Increasing urbanization, industrialization, and population growth result in increasing amounts of municipal solid waste (MSW), which proved to be one of the major threats to the environment and public health. This type of waste mainly comprises plastics, metals, organics, electronic waste, etc. As MSW contains various components such as microplastics, heavy metals, inorganic salts, and volatile organic compounds (VOCs), it is regarded as a mixed source of various contaminants. The mismanagement of these wastes subsequently causes increased pollution around an area, degrading air, water, and land. The heavy metals that accumulate in the ecosystem, which endanger humans and biota, are lead, cadmium, and mercury. These are often derived from industrial and electronic waste. Such nutrients above cause eutrophication and disrupt ecosystems with plastics and microplastic carriers of pathogenic bacteria and antibiotic resistance genes. MSW is well known for having VOCs and POPs about air pollution and public health, bioaccumulating along food chains.
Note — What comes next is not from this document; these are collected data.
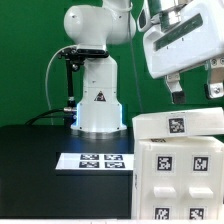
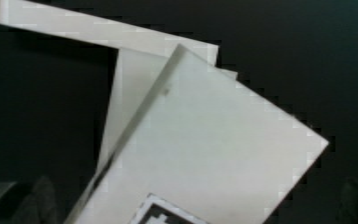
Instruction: Assemble cabinet
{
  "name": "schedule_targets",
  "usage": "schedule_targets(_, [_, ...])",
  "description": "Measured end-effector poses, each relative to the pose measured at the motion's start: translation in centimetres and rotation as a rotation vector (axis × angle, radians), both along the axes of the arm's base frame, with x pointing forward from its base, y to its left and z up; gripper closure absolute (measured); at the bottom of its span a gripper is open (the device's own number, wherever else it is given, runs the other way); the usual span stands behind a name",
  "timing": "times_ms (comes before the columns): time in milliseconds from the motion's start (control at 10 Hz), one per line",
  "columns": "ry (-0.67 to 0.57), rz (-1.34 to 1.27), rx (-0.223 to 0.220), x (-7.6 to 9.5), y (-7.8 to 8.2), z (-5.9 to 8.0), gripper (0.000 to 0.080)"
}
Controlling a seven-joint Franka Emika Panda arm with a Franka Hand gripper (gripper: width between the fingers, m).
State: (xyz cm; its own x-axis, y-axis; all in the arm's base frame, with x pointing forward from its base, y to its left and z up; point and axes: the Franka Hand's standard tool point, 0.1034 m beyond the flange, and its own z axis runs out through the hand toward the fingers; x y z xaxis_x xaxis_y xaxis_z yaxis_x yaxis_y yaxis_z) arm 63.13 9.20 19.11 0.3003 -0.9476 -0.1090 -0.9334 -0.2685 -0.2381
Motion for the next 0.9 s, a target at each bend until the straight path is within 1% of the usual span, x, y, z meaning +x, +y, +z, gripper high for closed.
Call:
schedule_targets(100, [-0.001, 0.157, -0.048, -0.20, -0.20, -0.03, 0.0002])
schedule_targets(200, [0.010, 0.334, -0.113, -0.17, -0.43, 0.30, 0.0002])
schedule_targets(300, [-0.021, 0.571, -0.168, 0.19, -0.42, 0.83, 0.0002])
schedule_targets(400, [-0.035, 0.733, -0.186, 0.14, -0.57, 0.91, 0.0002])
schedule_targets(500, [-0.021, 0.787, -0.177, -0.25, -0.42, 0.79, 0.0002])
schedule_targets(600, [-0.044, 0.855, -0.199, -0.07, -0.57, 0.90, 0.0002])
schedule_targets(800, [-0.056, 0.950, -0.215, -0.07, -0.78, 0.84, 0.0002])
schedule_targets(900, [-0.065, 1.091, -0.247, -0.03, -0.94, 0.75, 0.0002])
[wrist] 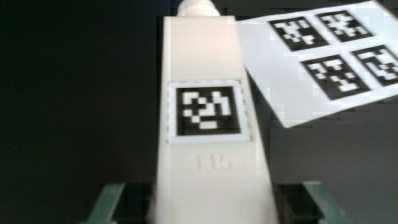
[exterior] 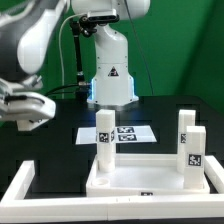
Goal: Assemble desk
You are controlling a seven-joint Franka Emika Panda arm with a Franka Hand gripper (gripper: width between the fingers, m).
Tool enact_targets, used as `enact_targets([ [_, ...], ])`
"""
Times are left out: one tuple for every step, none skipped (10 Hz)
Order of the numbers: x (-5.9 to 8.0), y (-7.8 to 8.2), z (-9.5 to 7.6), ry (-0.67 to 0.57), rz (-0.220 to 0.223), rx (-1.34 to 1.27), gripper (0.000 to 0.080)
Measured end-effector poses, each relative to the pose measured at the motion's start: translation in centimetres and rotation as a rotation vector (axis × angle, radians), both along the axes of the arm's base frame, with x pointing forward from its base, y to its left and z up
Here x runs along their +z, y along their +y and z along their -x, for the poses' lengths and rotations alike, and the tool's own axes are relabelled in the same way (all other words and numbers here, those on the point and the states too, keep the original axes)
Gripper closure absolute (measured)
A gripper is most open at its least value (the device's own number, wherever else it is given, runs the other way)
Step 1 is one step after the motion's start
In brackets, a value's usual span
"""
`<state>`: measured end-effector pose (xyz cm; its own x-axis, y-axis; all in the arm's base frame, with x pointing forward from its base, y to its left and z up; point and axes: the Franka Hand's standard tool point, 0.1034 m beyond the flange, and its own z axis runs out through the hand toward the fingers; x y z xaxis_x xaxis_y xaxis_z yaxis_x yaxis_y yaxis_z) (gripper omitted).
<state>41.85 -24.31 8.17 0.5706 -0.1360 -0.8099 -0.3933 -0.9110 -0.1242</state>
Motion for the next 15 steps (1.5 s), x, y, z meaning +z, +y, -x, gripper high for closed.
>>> enact_targets([
  [1.9,0.3,-1.5,-0.041,0.005,0.014,0.0511],
  [2.9,0.8,-1.4,-0.008,0.038,-0.037,0.0511],
  [2.3,0.0,-2.0,-0.077,0.069,-0.024,0.0509],
  [2.3,-0.2,-2.6,-0.156,0.105,-0.017,0.0509],
  [2.6,0.1,-3.3,-0.212,0.138,-0.018,0.0509],
  [3.5,1.0,-5.3,-0.29,0.175,0.002,0.0509],
  [5.5,2.4,-7.4,-0.334,0.19,0.017,0.0509],
  [7.7,3.4,-10.0,-0.411,0.213,0.047,0.0509],
  [9.0,3.7,-11.5,-0.488,0.228,0.068,0.0509],
  [8.3,3.2,-11.3,-0.536,0.255,0.06,0.0509],
  [8.1,3.0,-11.4,-0.596,0.283,0.056,0.0509],
  [8.2,2.9,-11.8,-0.661,0.313,0.054,0.0509],
  [8.3,2.9,-12.3,-0.733,0.352,0.063,0.0509],
  [8.8,4.0,-13.4,-0.794,0.373,0.092,0.0509],
  [10.0,5.7,-15.6,-0.904,0.414,0.102,0.0509],
])
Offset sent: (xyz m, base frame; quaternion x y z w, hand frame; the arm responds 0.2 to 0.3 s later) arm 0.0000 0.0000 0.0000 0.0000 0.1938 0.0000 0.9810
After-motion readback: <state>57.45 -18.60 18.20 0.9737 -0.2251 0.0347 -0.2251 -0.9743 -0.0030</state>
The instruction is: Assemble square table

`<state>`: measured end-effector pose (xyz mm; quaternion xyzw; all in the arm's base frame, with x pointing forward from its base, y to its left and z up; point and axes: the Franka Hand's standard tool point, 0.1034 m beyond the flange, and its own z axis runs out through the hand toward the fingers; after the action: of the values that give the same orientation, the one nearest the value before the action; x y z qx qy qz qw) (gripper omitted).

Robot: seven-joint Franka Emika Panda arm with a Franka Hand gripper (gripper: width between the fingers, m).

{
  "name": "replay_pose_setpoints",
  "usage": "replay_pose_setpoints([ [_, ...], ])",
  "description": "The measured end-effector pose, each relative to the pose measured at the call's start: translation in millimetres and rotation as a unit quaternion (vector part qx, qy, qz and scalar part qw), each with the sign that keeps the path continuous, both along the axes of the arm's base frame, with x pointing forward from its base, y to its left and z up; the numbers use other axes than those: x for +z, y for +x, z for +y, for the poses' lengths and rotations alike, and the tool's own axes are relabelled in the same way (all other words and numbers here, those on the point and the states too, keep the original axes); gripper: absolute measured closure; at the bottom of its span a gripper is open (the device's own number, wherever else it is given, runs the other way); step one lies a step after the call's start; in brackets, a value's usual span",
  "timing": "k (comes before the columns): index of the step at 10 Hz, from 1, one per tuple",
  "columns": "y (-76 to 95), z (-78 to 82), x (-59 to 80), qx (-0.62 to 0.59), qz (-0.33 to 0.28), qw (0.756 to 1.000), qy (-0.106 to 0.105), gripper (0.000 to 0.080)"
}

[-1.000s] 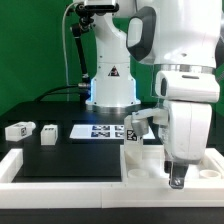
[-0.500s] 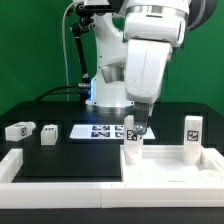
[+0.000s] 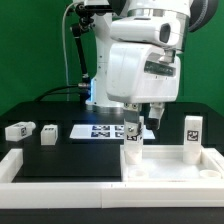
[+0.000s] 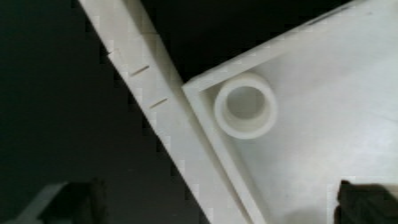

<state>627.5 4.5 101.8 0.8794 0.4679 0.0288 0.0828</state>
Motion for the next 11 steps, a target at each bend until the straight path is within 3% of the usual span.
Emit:
replay_pose_setpoints([
  [2, -23.6, -35.6, 15.9, -0.064, 0.002, 0.998, 0.012, 0.0151],
  [3, -37.8, -53.1, 14.7, -0.099, 0.006, 0.995, 0.018, 0.0151],
  [5, -45.7, -81.4, 19.8, -0.190, 0.007, 0.981, 0.033, 0.0151],
  [10, -47.3, -75.7, 11.3, -0.344, -0.002, 0.937, 0.053, 0.0151],
  [11, -61.8, -91.7, 2.5, -0.381, 0.007, 0.923, 0.062, 0.0151],
])
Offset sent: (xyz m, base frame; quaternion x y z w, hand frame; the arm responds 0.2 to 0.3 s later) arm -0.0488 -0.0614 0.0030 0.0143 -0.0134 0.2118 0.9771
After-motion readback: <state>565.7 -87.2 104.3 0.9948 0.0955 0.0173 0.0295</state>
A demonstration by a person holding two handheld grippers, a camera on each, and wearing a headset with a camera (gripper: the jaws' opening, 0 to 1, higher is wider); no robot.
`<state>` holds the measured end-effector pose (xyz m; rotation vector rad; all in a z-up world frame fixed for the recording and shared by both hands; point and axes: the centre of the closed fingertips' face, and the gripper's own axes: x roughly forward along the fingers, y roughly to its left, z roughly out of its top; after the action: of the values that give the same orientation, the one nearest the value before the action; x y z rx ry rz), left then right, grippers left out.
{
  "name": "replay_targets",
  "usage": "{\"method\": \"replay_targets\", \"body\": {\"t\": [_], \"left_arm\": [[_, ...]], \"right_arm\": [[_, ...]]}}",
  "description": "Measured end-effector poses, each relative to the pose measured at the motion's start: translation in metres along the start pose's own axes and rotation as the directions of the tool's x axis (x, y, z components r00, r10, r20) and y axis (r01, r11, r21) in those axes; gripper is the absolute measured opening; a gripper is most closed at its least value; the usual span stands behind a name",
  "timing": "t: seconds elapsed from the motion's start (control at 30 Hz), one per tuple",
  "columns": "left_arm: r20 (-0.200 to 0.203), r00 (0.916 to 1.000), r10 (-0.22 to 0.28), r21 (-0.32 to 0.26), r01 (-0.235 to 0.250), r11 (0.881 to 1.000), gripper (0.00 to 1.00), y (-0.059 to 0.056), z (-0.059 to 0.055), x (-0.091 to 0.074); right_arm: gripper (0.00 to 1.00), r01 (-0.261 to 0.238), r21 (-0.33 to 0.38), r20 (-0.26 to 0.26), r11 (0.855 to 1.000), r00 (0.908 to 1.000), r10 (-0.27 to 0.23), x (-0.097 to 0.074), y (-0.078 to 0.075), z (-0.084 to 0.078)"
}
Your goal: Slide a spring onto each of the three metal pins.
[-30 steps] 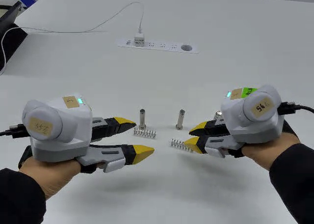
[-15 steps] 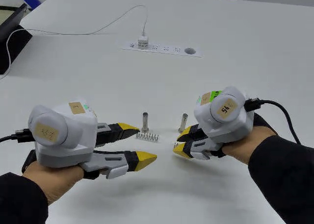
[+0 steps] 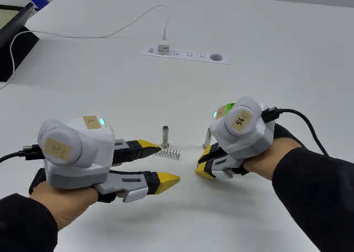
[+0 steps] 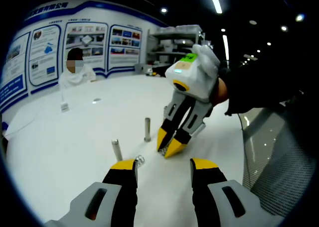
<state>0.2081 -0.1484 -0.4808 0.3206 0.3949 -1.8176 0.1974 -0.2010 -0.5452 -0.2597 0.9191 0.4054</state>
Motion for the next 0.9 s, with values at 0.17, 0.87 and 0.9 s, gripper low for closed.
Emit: {"method": "replay_targets", "body": {"t": [0.17, 0.87, 0.9], "left_arm": [[-0.001, 1.0000, -0.003, 0.001, 0.003, 1.000, 0.43, -0.001, 0.000, 0.002], [0.039, 0.9985, -0.038, -0.005, 0.038, 0.999, 0.40, -0.010, 0.020, 0.012], [0.046, 0.9981, -0.041, -0.010, 0.042, 0.999, 0.40, -0.011, 0.022, 0.013]], "right_arm": [[0.12, 0.013, 0.027, 0.049, 1.000, 0.9987, -0.014, -0.010, -0.001, 0.007], [0.12, -0.009, 0.130, 0.368, 0.991, 0.9290, -0.040, -0.070, 0.018, 0.076], [0.12, -0.012, 0.129, 0.380, 0.992, 0.9240, -0.039, -0.072, 0.020, 0.079]]}}
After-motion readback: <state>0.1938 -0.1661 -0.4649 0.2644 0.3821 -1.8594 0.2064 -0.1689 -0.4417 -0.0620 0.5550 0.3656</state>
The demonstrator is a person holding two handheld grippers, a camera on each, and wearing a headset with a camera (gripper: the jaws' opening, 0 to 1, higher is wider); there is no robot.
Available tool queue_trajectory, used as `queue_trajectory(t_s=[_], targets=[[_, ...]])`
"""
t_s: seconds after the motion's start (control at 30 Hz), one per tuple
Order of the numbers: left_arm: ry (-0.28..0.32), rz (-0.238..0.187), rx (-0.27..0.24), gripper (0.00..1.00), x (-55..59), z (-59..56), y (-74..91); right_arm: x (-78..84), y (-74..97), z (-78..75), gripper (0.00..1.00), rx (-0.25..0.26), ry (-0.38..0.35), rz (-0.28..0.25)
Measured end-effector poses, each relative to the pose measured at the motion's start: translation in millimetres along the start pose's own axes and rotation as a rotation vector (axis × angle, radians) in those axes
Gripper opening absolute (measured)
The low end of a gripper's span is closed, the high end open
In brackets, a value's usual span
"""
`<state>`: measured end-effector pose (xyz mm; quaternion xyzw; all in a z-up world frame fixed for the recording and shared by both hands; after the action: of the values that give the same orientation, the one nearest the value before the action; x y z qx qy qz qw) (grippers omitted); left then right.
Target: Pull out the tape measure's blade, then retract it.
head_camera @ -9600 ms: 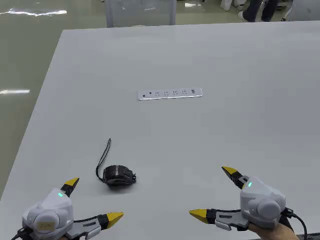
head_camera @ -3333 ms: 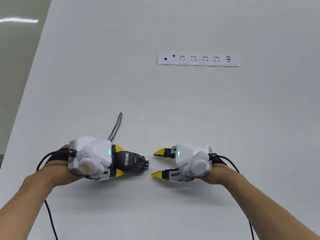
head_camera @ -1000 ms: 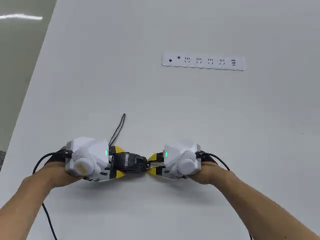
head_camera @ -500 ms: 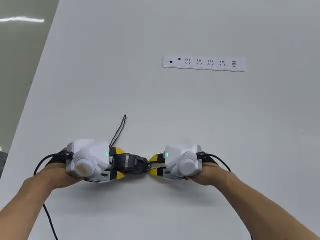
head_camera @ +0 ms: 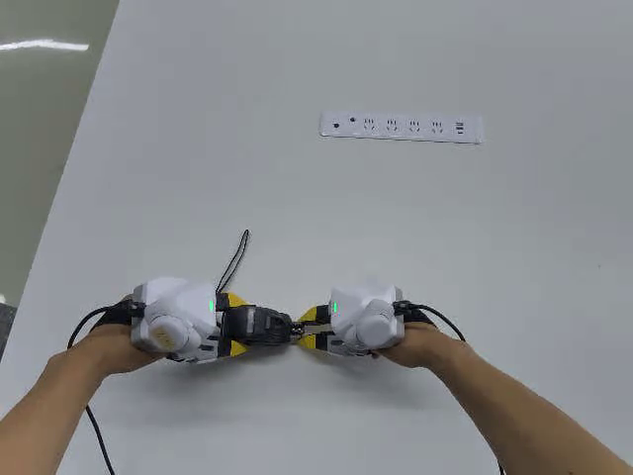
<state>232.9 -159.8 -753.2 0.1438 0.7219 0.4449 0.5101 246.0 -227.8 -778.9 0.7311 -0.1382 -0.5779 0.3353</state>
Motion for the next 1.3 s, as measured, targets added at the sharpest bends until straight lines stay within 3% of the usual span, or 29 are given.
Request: queue_trajectory(t_s=[1.3], targets=[[-0.007,0.000,0.002,0.29,0.0,-0.4,-0.2,13.9,19.6,3.9,0.10,0.007,-0.012,0.003]])
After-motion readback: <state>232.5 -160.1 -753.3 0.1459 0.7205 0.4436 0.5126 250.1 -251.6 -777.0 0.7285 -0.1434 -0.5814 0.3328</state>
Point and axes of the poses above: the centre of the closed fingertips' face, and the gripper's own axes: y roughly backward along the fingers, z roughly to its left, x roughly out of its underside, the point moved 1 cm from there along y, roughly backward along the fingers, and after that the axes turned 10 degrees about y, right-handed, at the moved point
It is crucial to sink waste and to rehabilitate waste management. Recent approaches like recycling, energy recovery, and circular economy models emphasize cutting waste, recovering resources, and pollution prevention. Waste can also be tackled with energy production by incineration and anaerobic digestion methods. The ideals of sustainable development, which are concerned with environmental integrity, health risk reduction, and responsible consumption of resources, cohere with international efforts to shift sustainable practice. This synthesis stresses the urgent need for integrated approaches in the regulation-technical innovation-community combination to address the multifaceted challenges of municipal solid waste management and the welfare of people and the environment.